IIRC, you used to link to the (now defunct) website of the X32 DOS
extender, which was supported by your compiler. I think I once tried
emailing you about the broken link, but you never responded. I never
really used it, but I've probably got the .ZIP around here somewhere.
(IIRC, it could use 3 GB of RAM ... but not under XP?)

We still have DJGPP being updated (barely), and that's 32-bit DPMI.
GCC/G++ 8.2.0 is latest release (and BinUtils 2.31.1, plus DJDEV 2.05
from 2015).

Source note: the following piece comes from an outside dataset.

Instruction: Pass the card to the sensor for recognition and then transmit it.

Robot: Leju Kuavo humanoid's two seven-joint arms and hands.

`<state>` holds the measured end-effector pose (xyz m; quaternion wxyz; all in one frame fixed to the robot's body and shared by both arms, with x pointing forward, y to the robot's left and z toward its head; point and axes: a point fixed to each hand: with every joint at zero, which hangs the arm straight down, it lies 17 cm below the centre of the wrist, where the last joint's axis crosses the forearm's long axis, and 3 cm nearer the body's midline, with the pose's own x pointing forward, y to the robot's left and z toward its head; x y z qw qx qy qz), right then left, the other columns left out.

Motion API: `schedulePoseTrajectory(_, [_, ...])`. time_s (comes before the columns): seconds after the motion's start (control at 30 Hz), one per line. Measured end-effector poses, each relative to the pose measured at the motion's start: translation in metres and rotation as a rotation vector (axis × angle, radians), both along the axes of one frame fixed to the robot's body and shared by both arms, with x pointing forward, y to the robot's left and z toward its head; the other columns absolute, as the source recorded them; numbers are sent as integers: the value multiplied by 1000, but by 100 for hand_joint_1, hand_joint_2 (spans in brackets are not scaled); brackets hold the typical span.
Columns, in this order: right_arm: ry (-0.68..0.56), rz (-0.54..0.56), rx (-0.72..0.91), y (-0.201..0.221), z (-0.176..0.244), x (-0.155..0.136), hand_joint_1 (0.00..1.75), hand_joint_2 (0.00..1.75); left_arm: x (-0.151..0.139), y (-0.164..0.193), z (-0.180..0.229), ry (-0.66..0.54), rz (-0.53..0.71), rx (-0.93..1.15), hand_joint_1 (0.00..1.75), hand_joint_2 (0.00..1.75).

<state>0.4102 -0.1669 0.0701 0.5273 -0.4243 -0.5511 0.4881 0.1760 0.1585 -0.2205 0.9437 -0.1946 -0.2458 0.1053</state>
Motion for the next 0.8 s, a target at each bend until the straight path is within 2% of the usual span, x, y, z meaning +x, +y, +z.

CWSDPMI r7 enables SSE for us (but no AVX, not that I
care).

Also, Free Pascal is still updated (3.0.4), and it has 32-bit DPMI
(Go32v2) as well as a relatively new (i8086-msdos) 16-bit real-mode
target (since 2015). IIRC, one of your bragging points about DMC's C++
was exception handling even for 16-bit DOS. I don't really grok the
Delphi dialect, so I can't say for sure how well it's supported (esp.
for i8086-msdos), but it supports exceptions too.

These days I mostly prefer (Turbo) Pascal dialect. IIRC, you had
several complaints about Pascal (of which I forget the details). All I
remember is you really liked nested functions, so I remember quoting
that to someone else on another forum.

Kudos to you, your efforts, health, success, etc. (Sorry for the ramble.)